• _TASK PROMPT_:
Among the lines listed below, count those that include the string "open", and state only the count.

• _DATA EXTRACT_:
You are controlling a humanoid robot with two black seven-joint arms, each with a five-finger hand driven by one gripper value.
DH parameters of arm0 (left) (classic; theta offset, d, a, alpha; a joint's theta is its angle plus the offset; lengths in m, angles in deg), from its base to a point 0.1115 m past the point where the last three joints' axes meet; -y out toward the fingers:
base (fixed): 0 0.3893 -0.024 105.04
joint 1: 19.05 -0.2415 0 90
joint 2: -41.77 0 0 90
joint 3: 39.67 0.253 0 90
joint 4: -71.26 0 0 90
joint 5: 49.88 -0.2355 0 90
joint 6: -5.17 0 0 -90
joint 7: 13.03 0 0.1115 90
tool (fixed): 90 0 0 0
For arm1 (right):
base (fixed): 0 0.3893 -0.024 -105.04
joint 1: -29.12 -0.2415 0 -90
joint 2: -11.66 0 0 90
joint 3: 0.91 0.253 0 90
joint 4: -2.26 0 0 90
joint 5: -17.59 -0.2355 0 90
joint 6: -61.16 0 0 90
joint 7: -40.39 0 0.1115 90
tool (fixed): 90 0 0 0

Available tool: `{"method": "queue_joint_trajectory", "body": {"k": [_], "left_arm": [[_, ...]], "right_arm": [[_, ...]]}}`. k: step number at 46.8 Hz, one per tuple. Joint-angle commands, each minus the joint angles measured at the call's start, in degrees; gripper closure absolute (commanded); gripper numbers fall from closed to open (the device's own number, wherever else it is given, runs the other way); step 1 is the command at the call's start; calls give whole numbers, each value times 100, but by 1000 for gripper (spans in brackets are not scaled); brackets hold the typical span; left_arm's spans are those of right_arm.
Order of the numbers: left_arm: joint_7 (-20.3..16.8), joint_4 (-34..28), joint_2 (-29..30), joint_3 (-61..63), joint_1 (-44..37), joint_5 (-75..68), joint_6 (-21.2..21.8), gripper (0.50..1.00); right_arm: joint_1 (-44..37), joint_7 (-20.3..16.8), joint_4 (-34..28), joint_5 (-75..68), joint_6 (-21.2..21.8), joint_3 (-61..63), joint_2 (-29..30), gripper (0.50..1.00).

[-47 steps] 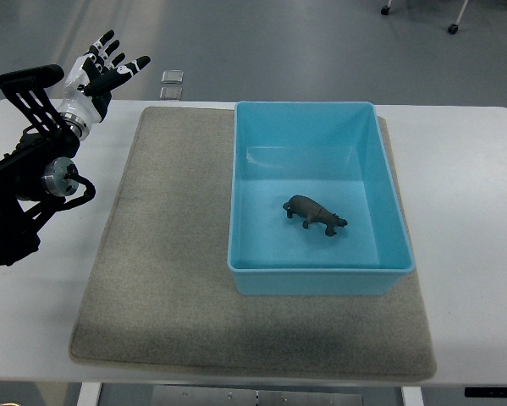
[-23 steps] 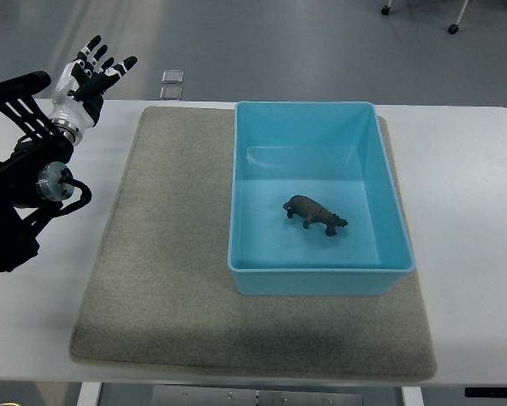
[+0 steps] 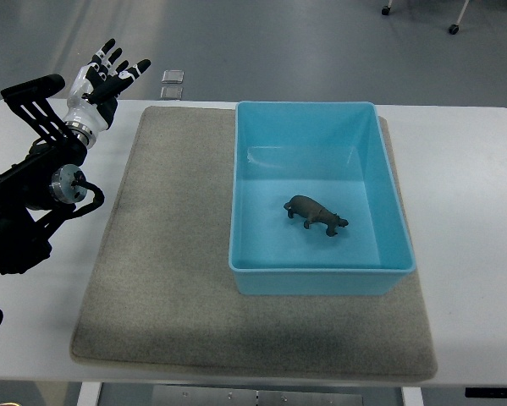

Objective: Place brown hippo in blue box with left hand

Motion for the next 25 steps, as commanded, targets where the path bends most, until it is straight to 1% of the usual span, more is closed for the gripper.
{"method": "queue_joint_trajectory", "body": {"k": [1,6,25], "left_arm": [[1,-2,-17,-8,-8,0,15,504],[1,-2,-44,-8,-8,0,24,504],[1,-11,-79,1,-8,0,41,501]], "right_arm": [[-1,0,-1,-9,8,9,0,564],[-1,0,-63,9,70,9,0,564],[-18,0,-72,44,79,0,0,564]]}}
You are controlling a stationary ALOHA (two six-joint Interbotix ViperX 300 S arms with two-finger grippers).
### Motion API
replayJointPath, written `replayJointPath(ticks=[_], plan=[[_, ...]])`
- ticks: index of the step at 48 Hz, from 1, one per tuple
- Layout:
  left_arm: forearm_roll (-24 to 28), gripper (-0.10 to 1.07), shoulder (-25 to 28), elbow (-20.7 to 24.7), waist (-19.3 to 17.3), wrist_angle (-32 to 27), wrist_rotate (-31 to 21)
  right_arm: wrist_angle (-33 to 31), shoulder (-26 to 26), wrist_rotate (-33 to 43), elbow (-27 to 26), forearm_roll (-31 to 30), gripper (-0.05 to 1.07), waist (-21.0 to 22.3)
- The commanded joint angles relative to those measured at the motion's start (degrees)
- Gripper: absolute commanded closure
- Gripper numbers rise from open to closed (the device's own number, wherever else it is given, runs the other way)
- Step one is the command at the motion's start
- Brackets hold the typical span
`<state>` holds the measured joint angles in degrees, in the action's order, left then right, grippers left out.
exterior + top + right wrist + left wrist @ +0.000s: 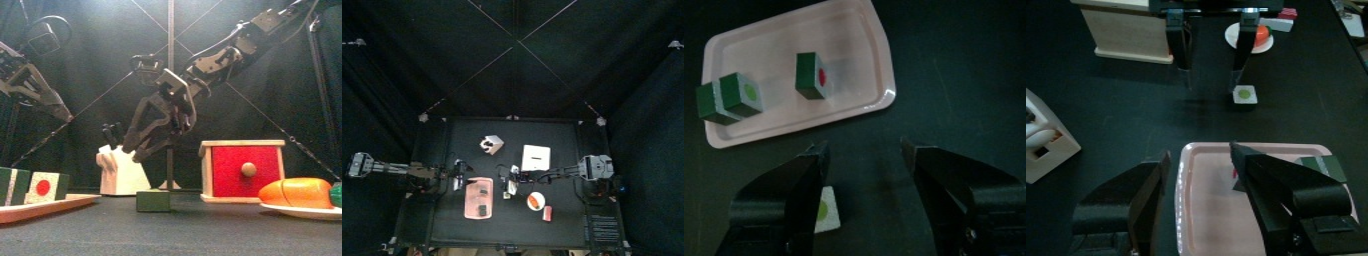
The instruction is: Grab sushi piece from plate
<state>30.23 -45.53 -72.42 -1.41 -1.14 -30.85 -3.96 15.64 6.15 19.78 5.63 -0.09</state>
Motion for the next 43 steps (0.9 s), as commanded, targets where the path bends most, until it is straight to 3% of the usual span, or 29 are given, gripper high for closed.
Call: replayJointPath(ticks=[1,18,43], plan=[[-0.09,0.11,0.09,0.70,-0.09,0.35,-0.09,0.18,0.18,0.00,-3.78,0.62,0.12,-1.14],[-0.09,0.11,0.09,0.62,-0.70,0.35,-0.09,0.09,6.50,0.00,-11.60,0.44,0.12,-2.72],[-0.62,0.11,0.09,0.35,-1.14,0.44,0.00,-2.11,12.74,0.00,-18.63,0.26,0.12,-2.72]])
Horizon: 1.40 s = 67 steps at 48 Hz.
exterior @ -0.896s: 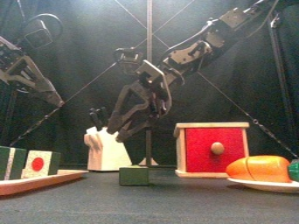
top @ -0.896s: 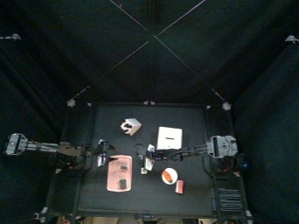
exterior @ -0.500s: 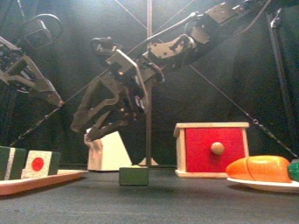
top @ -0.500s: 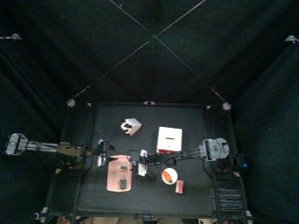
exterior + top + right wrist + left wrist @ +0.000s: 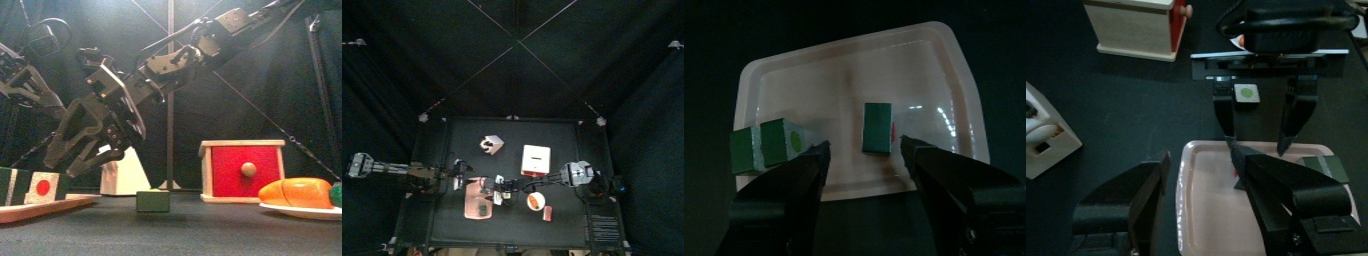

• _FINISHED TASK_:
2